**Requirement**
Output the lines of the records exactly, from the first through the one containing "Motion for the". Omit all pictures.

**Records for the exercise**
————

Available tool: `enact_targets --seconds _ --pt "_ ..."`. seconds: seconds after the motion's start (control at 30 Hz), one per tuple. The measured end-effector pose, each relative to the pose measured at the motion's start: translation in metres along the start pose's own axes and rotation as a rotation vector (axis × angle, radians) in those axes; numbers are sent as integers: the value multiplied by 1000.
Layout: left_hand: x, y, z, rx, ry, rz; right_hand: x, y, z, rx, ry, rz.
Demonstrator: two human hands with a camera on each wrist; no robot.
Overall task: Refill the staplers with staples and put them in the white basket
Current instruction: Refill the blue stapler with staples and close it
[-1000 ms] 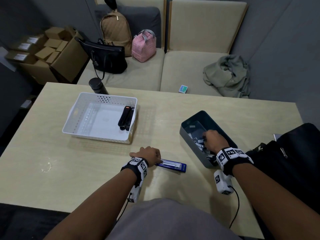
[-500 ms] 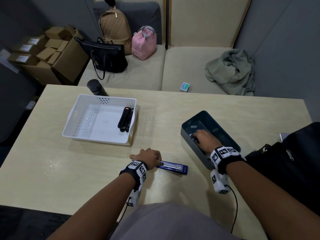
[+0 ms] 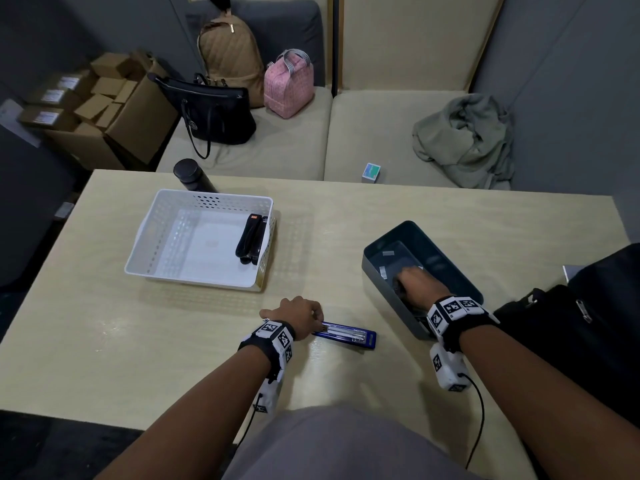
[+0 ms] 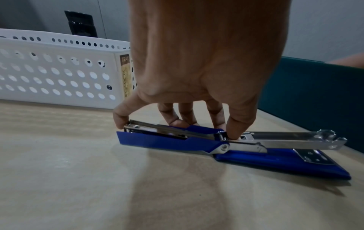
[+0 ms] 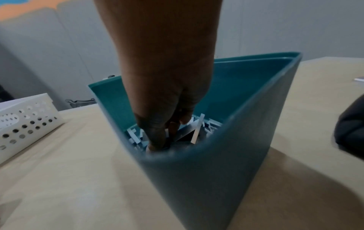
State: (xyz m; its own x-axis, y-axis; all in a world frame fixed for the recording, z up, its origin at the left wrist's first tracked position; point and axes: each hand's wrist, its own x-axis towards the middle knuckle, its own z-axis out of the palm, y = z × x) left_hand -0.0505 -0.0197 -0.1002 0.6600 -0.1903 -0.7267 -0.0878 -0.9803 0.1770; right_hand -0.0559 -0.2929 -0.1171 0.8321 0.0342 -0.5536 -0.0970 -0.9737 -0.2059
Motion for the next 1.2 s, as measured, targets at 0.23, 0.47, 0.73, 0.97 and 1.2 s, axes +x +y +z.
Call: enact_targets --seconds 0.23,0.47,0.73,0.97,1.2 --pt "0 0 1 11 0 12 3 1 -10 120 111 48" --pt "0 0 5 3 6 17 14 -20 -6 63 102 21" --pt "3 0 3 -14 -8 3 12 -6 -3 176 133 87" --pt "-1 0 6 -47 22 -25 9 11 -6 614 245 124" --pt "4 1 1 -76 -78 -13 -10 8 -25 1070 306 160"
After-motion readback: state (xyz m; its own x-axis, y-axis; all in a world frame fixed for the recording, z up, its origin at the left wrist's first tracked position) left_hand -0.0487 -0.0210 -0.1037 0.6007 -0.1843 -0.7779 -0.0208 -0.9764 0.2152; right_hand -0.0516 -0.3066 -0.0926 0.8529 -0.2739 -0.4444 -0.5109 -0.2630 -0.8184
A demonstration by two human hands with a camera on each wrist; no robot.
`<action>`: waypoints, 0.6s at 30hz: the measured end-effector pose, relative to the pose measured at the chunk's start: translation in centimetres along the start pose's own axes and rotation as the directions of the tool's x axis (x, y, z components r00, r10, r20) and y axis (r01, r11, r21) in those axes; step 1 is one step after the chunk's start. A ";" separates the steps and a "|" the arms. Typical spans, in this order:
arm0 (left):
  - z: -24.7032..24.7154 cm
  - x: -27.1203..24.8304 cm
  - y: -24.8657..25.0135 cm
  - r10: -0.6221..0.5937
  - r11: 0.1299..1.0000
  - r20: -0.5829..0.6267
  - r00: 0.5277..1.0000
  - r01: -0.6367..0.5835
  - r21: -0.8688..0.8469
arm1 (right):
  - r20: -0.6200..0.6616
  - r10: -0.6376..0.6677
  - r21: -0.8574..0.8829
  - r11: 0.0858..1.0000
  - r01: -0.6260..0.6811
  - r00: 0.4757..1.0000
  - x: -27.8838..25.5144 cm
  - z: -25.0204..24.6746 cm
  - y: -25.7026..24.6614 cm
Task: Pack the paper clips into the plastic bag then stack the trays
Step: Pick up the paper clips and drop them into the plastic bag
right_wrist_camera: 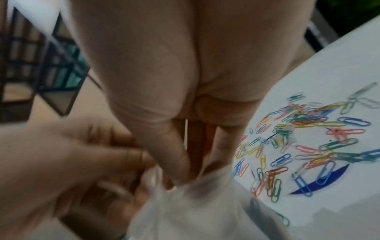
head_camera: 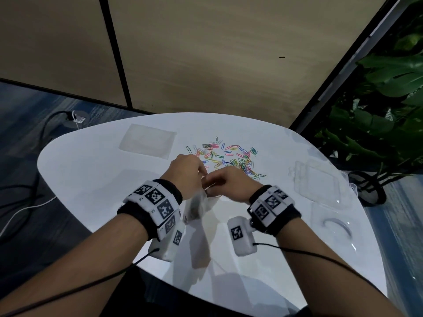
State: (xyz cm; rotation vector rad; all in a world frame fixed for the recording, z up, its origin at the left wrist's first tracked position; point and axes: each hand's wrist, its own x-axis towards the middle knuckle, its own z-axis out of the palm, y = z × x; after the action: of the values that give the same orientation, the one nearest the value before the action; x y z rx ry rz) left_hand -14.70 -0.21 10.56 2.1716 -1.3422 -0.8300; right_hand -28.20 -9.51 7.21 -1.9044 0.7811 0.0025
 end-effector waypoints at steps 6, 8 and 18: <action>-0.5 0.0 0.0 -0.007 1.000 -0.017 1.000 0.007 -0.002 | -0.460 0.359 0.132 0.932 -0.337 0.812 1.6 -6.0 8.8; -0.6 0.1 -0.1 -0.009 1.000 -0.014 1.000 0.009 0.002 | -0.520 0.457 -0.169 0.773 -0.612 0.721 1.7 -6.7 13.1; -0.7 0.5 -0.7 -0.009 1.000 -0.014 1.000 0.009 0.016 | -0.389 0.218 -0.554 0.721 -0.417 0.895 5.3 -4.2 16.0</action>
State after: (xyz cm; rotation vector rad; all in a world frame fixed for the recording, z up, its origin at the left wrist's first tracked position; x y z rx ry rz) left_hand -13.62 -0.37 10.45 2.1932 -1.3381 -0.8086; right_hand -33.73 -19.76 -5.66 -2.3996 1.4625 0.2254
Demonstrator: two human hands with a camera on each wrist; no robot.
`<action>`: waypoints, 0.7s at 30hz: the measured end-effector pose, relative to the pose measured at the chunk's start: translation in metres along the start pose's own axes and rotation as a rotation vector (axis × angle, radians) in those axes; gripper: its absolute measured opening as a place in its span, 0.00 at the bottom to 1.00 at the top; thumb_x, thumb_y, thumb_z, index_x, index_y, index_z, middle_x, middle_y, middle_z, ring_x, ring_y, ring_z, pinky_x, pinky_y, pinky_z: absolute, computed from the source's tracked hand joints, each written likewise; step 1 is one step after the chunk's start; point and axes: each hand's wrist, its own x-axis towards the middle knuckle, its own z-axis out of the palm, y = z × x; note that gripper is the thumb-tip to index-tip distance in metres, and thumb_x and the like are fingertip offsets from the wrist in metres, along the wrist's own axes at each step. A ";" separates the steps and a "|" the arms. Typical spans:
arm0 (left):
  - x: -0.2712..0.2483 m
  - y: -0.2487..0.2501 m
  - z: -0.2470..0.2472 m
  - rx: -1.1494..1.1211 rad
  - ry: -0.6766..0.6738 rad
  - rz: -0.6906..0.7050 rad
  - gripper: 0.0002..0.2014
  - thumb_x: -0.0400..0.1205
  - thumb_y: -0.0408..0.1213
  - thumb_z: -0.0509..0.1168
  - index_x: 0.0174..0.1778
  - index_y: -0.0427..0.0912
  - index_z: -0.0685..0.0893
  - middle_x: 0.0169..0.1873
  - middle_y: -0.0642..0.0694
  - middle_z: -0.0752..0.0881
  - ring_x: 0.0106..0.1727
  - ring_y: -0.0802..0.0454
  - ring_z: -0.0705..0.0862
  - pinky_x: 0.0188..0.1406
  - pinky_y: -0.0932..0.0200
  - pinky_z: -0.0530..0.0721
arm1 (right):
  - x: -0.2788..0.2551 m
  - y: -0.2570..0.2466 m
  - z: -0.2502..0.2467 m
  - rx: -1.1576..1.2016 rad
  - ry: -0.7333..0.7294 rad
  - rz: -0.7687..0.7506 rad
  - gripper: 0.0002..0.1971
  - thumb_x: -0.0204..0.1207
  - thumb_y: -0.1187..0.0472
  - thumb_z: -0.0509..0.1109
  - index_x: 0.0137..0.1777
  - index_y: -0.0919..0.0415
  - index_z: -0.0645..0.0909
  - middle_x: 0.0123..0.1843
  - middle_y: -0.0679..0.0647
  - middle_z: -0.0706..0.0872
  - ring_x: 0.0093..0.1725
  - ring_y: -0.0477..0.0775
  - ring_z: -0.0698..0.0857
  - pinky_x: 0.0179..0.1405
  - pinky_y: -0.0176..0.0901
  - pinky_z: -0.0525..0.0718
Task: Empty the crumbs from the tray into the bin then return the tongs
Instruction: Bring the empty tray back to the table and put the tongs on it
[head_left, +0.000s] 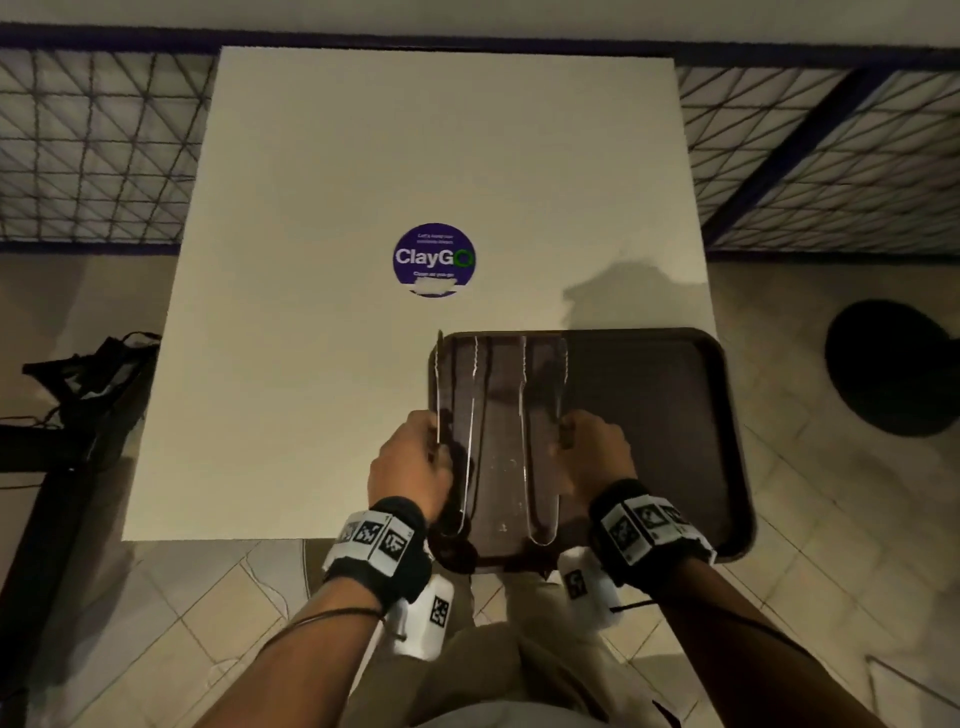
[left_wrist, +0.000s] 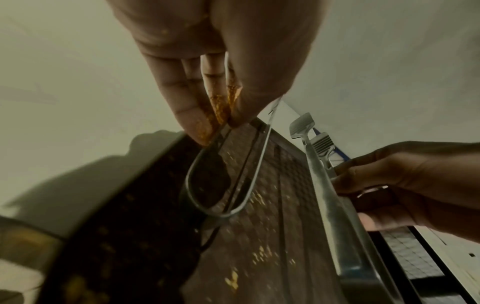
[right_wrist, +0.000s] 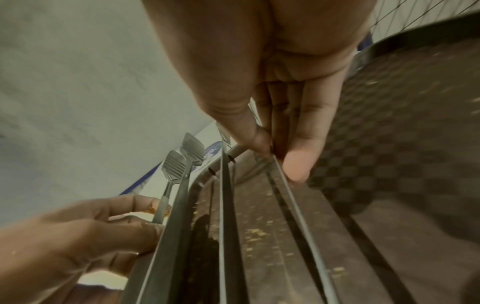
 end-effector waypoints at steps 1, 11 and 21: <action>-0.001 0.009 0.011 0.010 -0.022 -0.001 0.15 0.82 0.38 0.66 0.63 0.53 0.77 0.49 0.52 0.87 0.49 0.45 0.86 0.51 0.53 0.82 | 0.001 0.012 -0.005 -0.004 0.014 0.018 0.05 0.76 0.63 0.62 0.46 0.57 0.80 0.49 0.58 0.86 0.46 0.62 0.83 0.43 0.44 0.78; 0.000 0.051 0.098 0.064 -0.089 -0.049 0.20 0.81 0.36 0.68 0.69 0.51 0.76 0.56 0.45 0.87 0.57 0.42 0.86 0.56 0.47 0.85 | 0.020 0.078 -0.026 -0.038 0.084 0.048 0.07 0.75 0.66 0.64 0.47 0.62 0.83 0.51 0.64 0.87 0.53 0.68 0.85 0.45 0.43 0.78; -0.007 0.061 0.113 0.104 -0.024 -0.030 0.27 0.81 0.36 0.67 0.76 0.51 0.70 0.57 0.45 0.86 0.56 0.41 0.86 0.56 0.43 0.85 | 0.034 0.091 -0.024 0.022 0.105 0.022 0.05 0.73 0.63 0.67 0.45 0.56 0.84 0.48 0.61 0.88 0.51 0.67 0.84 0.47 0.43 0.80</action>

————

**Final answer**
Available tool: `enact_targets --seconds _ --pt "_ ..."`. seconds: seconds after the motion's start (control at 30 Hz), one per tuple. The measured end-effector pose, each relative to the pose measured at the motion's start: translation in metres along the start pose's own axes and rotation as a rotation vector (axis × angle, radians) in those axes; numbers are sent as integers: the value multiplied by 1000.
Layout: left_hand: x, y, z, rx, ry, rz; right_hand: x, y, z, rx, ry, rz.
Demonstrator: two human hands with a camera on each wrist; no robot.
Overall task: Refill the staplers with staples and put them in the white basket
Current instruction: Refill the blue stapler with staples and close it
[-1000 ms] 
[-500 ms] 
[+0 ms] 
[+0 ms] 
[+0 ms] 
State: (xyz m; its own x-axis, y-axis; all in a world frame fixed for the recording, z up, its origin at the left wrist's first tracked position; point and axes: each hand's wrist, its own x-axis towards the middle knuckle, its own z-axis out of the palm, y = z × x) left_hand -0.0505 -0.0197 -0.1002 0.6600 -0.1903 -0.7267 -0.0878 -0.9803 0.1770; right_hand -0.0559 -0.2929 -0.1171 0.8321 0.0342 -0.5536 -0.0970 -0.9737 -0.2059
Motion for the next 1.2 s, as measured, targets at 0.23, 0.47, 0.73, 0.97 and 1.2 s, axes +x +y +z.

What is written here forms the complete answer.